WHAT IS EXPECTED =
The lines wanted run from the first one below through the one with "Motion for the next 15". Return them exactly.

(Dataset records)
'''
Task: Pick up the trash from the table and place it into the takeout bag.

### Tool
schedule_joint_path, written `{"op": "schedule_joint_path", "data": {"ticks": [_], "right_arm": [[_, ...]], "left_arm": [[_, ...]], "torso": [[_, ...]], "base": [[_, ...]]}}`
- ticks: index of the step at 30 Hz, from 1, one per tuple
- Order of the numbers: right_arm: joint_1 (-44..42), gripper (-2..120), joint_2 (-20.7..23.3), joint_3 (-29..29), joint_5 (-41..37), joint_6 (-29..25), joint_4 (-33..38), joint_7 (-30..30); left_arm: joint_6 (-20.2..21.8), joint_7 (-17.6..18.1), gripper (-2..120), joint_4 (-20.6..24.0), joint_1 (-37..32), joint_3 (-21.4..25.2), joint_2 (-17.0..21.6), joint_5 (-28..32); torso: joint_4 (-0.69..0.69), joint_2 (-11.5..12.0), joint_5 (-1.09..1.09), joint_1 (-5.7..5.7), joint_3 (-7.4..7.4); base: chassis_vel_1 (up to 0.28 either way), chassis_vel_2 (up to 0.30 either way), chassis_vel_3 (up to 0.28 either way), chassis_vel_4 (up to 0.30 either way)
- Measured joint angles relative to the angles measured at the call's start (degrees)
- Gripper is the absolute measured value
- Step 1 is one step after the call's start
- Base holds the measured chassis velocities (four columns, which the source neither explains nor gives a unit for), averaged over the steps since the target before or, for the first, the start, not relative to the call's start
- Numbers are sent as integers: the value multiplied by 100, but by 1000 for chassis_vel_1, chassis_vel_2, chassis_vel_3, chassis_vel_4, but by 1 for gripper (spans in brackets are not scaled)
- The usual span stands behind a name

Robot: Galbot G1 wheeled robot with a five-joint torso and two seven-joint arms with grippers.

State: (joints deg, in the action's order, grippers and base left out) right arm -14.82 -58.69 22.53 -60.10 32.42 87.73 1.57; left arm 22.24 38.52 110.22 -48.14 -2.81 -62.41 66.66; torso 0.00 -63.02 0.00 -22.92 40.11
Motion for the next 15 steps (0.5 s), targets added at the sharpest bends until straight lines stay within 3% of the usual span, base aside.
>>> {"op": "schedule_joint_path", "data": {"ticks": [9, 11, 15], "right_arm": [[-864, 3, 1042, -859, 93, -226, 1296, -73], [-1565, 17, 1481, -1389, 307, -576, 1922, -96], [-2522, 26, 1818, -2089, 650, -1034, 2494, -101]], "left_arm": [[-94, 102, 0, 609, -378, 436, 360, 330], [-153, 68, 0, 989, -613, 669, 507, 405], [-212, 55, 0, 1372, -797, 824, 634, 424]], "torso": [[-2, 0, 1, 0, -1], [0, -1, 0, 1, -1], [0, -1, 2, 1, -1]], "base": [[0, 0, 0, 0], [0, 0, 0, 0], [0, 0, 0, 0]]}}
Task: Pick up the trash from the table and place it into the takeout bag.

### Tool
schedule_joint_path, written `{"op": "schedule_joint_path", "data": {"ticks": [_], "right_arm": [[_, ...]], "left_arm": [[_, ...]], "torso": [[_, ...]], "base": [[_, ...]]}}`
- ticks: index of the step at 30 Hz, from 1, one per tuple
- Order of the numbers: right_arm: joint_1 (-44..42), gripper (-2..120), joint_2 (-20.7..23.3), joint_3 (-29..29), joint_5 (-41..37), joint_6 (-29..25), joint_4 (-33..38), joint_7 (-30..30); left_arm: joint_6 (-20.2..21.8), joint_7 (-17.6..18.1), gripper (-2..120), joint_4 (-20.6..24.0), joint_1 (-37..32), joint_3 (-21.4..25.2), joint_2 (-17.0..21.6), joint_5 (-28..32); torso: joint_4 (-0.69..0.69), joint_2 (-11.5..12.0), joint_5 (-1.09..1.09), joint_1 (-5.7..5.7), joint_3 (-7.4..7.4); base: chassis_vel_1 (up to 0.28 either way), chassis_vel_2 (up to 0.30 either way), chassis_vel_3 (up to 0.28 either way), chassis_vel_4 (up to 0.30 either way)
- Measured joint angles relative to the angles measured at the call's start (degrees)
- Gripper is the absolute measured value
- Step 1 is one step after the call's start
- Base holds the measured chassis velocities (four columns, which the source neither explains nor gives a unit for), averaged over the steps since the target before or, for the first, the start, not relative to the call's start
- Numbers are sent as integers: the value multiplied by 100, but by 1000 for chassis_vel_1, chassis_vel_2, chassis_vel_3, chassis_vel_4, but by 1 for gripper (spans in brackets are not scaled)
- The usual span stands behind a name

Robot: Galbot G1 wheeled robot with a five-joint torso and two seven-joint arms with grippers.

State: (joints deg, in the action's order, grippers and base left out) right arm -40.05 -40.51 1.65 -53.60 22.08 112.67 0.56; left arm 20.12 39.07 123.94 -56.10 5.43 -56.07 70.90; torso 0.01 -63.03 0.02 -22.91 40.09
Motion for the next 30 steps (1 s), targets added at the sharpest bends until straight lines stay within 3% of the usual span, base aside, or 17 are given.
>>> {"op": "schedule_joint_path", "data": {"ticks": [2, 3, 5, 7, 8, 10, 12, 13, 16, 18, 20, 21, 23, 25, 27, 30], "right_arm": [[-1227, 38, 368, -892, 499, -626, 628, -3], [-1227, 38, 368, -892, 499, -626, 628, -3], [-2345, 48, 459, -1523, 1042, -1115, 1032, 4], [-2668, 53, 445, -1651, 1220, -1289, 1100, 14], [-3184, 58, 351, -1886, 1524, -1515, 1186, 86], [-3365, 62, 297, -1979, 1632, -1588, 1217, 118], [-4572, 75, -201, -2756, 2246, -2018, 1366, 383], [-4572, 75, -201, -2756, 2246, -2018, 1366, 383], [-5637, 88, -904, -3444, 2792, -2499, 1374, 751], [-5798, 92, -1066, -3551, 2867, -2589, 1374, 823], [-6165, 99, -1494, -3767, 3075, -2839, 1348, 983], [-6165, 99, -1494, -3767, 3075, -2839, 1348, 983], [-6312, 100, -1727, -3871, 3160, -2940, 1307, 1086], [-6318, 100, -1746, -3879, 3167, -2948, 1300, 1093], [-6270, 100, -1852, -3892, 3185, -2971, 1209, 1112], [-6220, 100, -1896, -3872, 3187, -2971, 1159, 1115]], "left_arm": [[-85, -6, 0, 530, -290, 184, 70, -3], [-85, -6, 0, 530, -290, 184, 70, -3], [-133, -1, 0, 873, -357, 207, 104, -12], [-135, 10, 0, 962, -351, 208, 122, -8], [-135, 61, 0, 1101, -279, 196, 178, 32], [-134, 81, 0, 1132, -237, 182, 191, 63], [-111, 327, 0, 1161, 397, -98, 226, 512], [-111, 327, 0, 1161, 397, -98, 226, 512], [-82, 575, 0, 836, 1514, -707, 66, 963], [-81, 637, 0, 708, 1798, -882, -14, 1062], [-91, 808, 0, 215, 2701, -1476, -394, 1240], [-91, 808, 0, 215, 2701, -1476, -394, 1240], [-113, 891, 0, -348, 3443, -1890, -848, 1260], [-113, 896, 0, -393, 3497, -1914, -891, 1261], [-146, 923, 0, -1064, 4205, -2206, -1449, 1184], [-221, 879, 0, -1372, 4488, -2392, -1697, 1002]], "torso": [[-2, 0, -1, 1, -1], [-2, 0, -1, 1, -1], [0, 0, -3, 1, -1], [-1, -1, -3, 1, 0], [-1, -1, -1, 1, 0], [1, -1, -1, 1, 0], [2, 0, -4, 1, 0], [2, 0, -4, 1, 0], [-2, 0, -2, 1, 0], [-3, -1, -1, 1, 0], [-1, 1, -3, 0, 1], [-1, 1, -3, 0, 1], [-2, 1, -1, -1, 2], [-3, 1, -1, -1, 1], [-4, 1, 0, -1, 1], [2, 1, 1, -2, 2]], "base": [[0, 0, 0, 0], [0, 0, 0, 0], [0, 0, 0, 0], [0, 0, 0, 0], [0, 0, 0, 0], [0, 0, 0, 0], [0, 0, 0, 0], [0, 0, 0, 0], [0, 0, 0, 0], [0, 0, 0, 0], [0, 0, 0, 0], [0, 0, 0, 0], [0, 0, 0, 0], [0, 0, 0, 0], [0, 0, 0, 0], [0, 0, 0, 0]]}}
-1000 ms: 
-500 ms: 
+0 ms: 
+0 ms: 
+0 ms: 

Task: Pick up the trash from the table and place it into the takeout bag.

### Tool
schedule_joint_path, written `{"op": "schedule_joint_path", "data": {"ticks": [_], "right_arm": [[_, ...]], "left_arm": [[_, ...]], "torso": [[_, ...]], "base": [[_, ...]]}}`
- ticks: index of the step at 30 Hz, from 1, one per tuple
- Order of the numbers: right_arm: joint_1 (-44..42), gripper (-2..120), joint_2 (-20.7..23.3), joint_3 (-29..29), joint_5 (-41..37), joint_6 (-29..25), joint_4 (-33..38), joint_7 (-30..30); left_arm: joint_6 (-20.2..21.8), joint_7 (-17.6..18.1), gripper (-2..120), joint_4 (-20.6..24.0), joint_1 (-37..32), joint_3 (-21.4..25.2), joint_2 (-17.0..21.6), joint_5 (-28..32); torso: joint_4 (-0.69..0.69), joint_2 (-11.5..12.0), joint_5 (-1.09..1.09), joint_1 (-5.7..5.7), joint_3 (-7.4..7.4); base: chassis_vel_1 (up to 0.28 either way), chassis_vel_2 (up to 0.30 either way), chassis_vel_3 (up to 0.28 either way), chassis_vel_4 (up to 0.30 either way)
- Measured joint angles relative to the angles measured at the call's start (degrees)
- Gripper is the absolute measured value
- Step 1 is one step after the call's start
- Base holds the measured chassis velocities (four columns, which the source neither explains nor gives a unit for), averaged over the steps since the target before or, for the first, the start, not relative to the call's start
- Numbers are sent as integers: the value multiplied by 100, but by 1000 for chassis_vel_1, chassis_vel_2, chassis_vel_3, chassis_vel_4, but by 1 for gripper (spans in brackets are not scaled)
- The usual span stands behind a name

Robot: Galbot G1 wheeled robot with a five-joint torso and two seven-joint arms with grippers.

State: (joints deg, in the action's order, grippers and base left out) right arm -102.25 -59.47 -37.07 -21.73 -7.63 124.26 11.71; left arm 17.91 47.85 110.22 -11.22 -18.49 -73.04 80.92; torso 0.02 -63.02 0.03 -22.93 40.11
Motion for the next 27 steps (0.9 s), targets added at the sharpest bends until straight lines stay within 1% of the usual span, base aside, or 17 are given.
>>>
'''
ANSWER TO THE PROBLEM =
Task: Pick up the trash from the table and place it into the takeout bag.

### Tool
schedule_joint_path, written `{"op": "schedule_joint_path", "data": {"ticks": [_], "right_arm": [[_, ...]], "left_arm": [[_, ...]], "torso": [[_, ...]], "base": [[_, ...]]}}`
- ticks: index of the step at 30 Hz, from 1, one per tuple
- Order of the numbers: right_arm: joint_1 (-44..42), gripper (-2..120), joint_2 (-20.7..23.3), joint_3 (-29..29), joint_5 (-41..37), joint_6 (-29..25), joint_4 (-33..38), joint_7 (-30..30); left_arm: joint_6 (-20.2..21.8), joint_7 (-17.6..18.1), gripper (-2..120), joint_4 (-20.6..24.0), joint_1 (-37..32), joint_3 (-21.4..25.2), joint_2 (-17.0..21.6), joint_5 (-28..32); torso: joint_4 (-0.69..0.69), joint_2 (-11.5..12.0), joint_5 (-1.09..1.09), joint_1 (-5.7..5.7), joint_3 (-7.4..7.4); base: chassis_vel_1 (up to 0.28 either way), chassis_vel_2 (up to 0.30 either way), chassis_vel_3 (up to 0.28 either way), chassis_vel_4 (up to 0.30 either way)
- Measured joint angles relative to the angles measured at the call's start (degrees)
- Gripper is the absolute measured value
- Step 1 is one step after the call's start
- Base holds the measured chassis velocities (four columns, which the source neither explains nor gives a unit for), averaged over the steps since the target before or, for the first, the start, not relative to the call's start
- Numbers are sent as integers: the value multiplied by 100, but by 1000 for chassis_vel_1, chassis_vel_2, chassis_vel_3, chassis_vel_4, but by 1 for gripper (spans in brackets are not scaled)
- The usual span stands behind a name

Robot: Galbot G1 wheeled robot with a five-joint torso and two seven-joint arms with grippers.

State: (joints deg, in the action's order, grippers and base left out) right arm -14.82 -58.69 22.53 -60.10 32.42 87.73 1.57; left arm 22.24 38.52 110.22 -48.14 -2.81 -62.41 66.66; torso 0.00 -63.02 0.00 -22.92 40.11
Motion for the next 15 steps (0.5 s), targets added at the sharpest bends until straight lines stay within 3% of the usual span, base aside.

This completes the output.